Mayan-Inspired Meat Spread at Cured

It's all about the emulsification in Steve McHugh's pineapple-chile pork rillettes.


 

Chef Steve McHugh of Cured in San Antonio was inspired by a trip to the Yucatán before he ever stepped foot in Mexico. After receiving an invitation to join Chef Hugo Ortega to cook for the Lonestar Chef Series in the Riviera Maya, McHugh hit the books.

“I did a lot of studying because I didn’t want to just do food from Cured. I wanted to make it local,” he says. “I came across a recipe for chile-pineapple lechón and it stuck in my brain. I thought, ‘How can we play around with this process and ingredients and add Cured’s style?’” Answer: pineapple-chile pork rillettes.

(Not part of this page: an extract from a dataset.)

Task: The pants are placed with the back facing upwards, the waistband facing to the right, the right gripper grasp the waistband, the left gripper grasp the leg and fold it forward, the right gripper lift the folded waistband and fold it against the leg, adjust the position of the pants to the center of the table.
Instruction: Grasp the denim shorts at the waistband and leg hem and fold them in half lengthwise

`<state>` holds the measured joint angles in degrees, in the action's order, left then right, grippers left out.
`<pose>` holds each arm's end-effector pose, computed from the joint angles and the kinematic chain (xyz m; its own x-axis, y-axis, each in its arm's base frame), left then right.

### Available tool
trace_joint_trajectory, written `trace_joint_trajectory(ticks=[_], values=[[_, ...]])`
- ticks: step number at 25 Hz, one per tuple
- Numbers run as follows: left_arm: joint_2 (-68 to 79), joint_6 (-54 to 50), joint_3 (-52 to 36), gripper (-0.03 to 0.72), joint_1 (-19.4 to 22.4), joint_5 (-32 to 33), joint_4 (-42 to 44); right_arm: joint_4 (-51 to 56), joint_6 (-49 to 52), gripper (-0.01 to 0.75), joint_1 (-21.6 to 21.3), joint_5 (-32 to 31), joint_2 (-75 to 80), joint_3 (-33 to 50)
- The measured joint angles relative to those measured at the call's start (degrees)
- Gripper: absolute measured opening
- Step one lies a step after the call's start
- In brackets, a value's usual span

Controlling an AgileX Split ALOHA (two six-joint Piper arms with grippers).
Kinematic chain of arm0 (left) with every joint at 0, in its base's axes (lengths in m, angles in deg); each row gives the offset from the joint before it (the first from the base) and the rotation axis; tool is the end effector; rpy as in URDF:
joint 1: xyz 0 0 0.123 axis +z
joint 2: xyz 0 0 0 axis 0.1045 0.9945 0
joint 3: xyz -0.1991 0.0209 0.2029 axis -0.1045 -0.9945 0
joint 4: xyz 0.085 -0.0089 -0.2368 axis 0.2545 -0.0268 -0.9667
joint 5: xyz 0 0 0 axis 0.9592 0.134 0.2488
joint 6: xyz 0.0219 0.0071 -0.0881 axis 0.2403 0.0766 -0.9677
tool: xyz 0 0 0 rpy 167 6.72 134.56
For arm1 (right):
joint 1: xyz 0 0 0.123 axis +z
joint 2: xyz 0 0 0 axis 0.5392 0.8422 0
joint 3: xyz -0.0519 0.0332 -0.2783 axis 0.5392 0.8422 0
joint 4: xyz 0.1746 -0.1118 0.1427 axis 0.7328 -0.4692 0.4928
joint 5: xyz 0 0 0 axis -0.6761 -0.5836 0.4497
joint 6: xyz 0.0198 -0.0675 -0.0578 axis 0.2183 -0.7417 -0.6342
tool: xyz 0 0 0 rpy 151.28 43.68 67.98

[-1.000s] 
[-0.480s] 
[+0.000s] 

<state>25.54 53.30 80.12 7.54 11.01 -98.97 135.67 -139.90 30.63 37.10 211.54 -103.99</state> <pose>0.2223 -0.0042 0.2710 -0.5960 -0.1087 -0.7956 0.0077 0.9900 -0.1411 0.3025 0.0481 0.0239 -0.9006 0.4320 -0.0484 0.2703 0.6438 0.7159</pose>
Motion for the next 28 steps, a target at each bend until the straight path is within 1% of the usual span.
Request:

Fire-up the grill. McHugh chars pineapple, habaneros, poblanos, and serranos. “Twice a week, there’s a farmers market right in front of Cured. We’re that restaurant that’ll take anything when farmers don’t sell it. We get a crazy abundance of chiles. [For this preparation], we use twice as many poblanos because they’re milder, and we want chile flavor. Sweetness comes from the habaneros. And the serranos grill well because their water content is low.”

Go for a joyride in a Vitamix. The charred chiles and fruit are puréed with agave syrup and banana vinegar sourced from Rancho Gordo. “The vinegar, ferment-y and sweet, adds this extra umami quality and roundness to the rillettes, but without actually adding something that’s fermented,” says McHugh.

 
 

Take a fat bath. The pork is confited in its own fat for about three hours at 300ºF. “Food cost on the rillettes is like nothing. We only process whole animals, so we collect trim from hams and scrape bones. But we love the beautiful shoulders for this. About 80 percent of the meat is pork butt. Watch the temperature and time because when pork starts to get crispy, crunchy or dark, it’s impossible to emulsify, and a good rillette is a good emulsification.”

Ya gotta keep 'em separated. Drain the pork confit, reserving meat and fat separately. “You’ve confited the pork right when, after the fat congeals, a layer of pork jus forms underneath.”

Make it smooth. Using a stand mixer, slowly combine one-third of the reserved fat/jus with 3 cups salsa and pork. “Make sure everything is room temperature or it will break. This emulsification uses meat as a binder for fat and jus. If you overcook the pork, it won’t bind and you have a mess, a broken emulsification. You want a meat spread.”

Leave room at the top. Transfer 3 to 4 ounces of cooled rillettes to small jars. Top with a little salsa. Rillettes are a no. 1 best seller for McHugh. He’s programmed the menu so parties of any size can

customize their charcuterie order: three items for $18, six for $26, and nine for $34. Each item rings up individually, so it’s easy to track costs.

In your face. Serve rillettes with, say, garlic sausage, duck ham, 90-day coppa, pickles, mustards, jams, and crackers. “We’re not dabbling in charcuterie. We don’t have a ‘charcuterie program,’ says McHugh. “We’re an in-your-face charcuterie restaurant. We don’t have some refrigerator in the back. It’s all right here on the dining room floor.”